Составив с десяток отрывистых, но любезных ответных писем (только в редакции писал резко, малейшую небрежность тамошних чиновников принимая за преднамеренную бестактность, а предлагаемые поправки в его текстах — конечно же цензурные — за личное оскорбление), Алексей Иванович брался за корректуры очередных переизданий. Покончив с корректурами (как хватало терпении в пятидесятый, в сотый раз перечитывать данным дивно написанные вещи?), он, наконец, приступал к главному.
Главным были дневники и записные книжки. Он вел их чуть ли не всю жизнь, чуть ли не каждый день (каждую ночь). Подслушанный в трамвае разговор, подсмотренный в магазинной очереди жест; фраза из письма, надпись на могильной плите, газетный заголовок; вспышка гнева или умиления, грустное предчувствие, головная боль, перемена погоды; слух, сплетня, новость; новая мысль — или новый факт, подтверждающий старую, — все это, записанное невообразимым почерком, неузнаваемыми буквами, неоконченными словами, вкривь и вкось, — была его настоящая жизнь, его настоящая литература.
Он был не беллетрист, и сочинительство ему давно уже претило. Описаний никогда не любил. Система условностей, создающих иллюзию, будто действительность представляет собой связное целое, будто взаимоотношения людей, их зависимость от обстоятельств, их влияние на обстоятельства подчиняются внятным для нас закономерностям и следствие бежит за причиной, как реплика за репликой в остроумном диалоге, — вся эта словесность, в которой автор присваивает себе права всемогущего и всеведущего творца и, придумывая людей по своему подобию, говорит за них на разные голоса, чтобы хоть таким образом изобразить взаимопонимание… Алексею Ивановичу, литератору с очень большим талантом и опытом, такие ухищрения представлялись тщетными. Все равно что сочинять сценарий ночного неба.

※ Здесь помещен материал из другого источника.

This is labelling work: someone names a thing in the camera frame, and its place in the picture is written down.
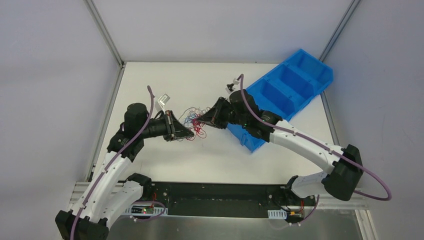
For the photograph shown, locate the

Жизнь Алексея Ивановича состояла из обрывков увиденного, услышанного и понятого, — из обрывков, кружащих в безвоздушном одиночестве, в различных плоскостях. Он допускал — по аналогии, — что жизнь других людей предстает их внутреннему зрению такой же или похожей. Но со стороны это было не очень-то заметно. Скорее, наоборот — в это трудно было поверить. За редкими исключениями, люди, встречавшиеся Алексею Ивановичу, вели существование, как азартную игру; причем их явно не смущало, что и шансы, и ставки, и даже сам выигрыш одинаково ничтожны. Словно бы забыв или знать не желая, что когда-нибудь все равно умрут, многие наперебой лгали, некоторые предавали, почти все грубили и жадничали. Алексей Иванович соглашался с Зощенко и Булгаковым: квартирный вопрос и прочие, еще более невыносимые тяготы существенно исказили нравственность современников. Но прощать — было выше его сил. Не хватало юмора, сострадания и веры в реальность других.